Marine Le Pen has said she wants to focus on leading the party’s 89 politicians in the National Assembly. She is still expected to wield significant power in party leadership and run again for the presidency in 2027.

Bardella had been the interim president of the National Rally since Le Pen entered the presidential race last year.

He beat rival Louis Aliot, 53, the mayor of Perpignan and a senior official of the National Rally for two decades. Aliot, who is a fervent supporter of Le Pen’s rise and a former romantic partner of hers, won 15% of the party vote.

Le Pen lost to Emmanuel Macron on her third bid for the presidency this year, but won 44% of the national vote, her highest score yet. Two months later, her party won its most seats to date in the lower house of parliament.

Le Pen has gone to great lengths to remove the stigma of racism and antisemitism that clung to the far-right party, to soften its image and to broaden her audience.

She has notably distanced herself from her now ostracised father Jean-Marie Le Pen, who co-founded the party, then called the National Front.

“Bardella is part of a generation of young, very young, people who engaged themselves behind Marine Le Pen in the 2010s and who probably wouldn’t have joined the National Rally during Jean-Marie Le Pen’s era,” political scientist Jean-Yves Camus said.

Bardella supports the party’s anti-immigration and protectionist line of the party.

“Progress today is called localism. It’s called defending borders.
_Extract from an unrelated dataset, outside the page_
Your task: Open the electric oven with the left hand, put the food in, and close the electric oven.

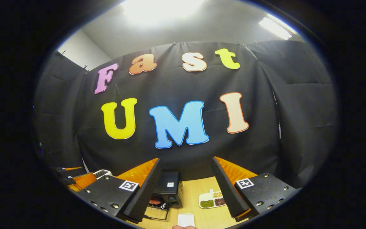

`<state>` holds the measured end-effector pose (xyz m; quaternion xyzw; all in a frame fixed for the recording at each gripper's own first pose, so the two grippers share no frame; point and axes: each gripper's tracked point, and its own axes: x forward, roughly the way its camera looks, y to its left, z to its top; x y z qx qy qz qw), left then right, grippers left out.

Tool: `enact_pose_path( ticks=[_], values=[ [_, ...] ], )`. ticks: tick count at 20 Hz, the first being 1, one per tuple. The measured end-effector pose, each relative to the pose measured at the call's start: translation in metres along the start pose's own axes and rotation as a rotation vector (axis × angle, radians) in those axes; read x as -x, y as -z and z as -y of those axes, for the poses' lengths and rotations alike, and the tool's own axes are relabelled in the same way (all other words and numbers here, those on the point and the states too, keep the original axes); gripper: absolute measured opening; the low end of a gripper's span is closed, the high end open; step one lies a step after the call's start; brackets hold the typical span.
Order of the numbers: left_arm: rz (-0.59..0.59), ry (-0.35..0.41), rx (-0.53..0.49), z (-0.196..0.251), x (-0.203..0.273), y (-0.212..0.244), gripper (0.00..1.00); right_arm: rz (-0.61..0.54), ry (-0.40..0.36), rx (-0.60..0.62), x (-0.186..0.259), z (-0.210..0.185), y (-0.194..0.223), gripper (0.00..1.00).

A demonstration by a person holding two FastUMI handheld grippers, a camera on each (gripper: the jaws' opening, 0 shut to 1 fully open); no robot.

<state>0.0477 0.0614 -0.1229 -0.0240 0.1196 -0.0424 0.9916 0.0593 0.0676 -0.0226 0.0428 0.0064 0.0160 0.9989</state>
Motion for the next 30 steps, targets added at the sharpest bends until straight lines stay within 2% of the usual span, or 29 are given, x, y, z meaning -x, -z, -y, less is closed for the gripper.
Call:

It’s called protectionism,” he said in 2019, ahead of European elections, rejecting what he called “massive immigration”.

However, Aliot, vice-president of the party, argued that the National Rally needs to reshape itself to make it more palatable to the mainstream right.

According to Camus, the party vote will not question Le Pen’s leadership.

“The first impact of this election is that Le Pen won’t have to deal with the party and can focus on the most important thing, leading the party’s lawmakers in the National Assembly,” he explained.

For the past few months, 40,000 members of the party voted online to elect the new head of the party.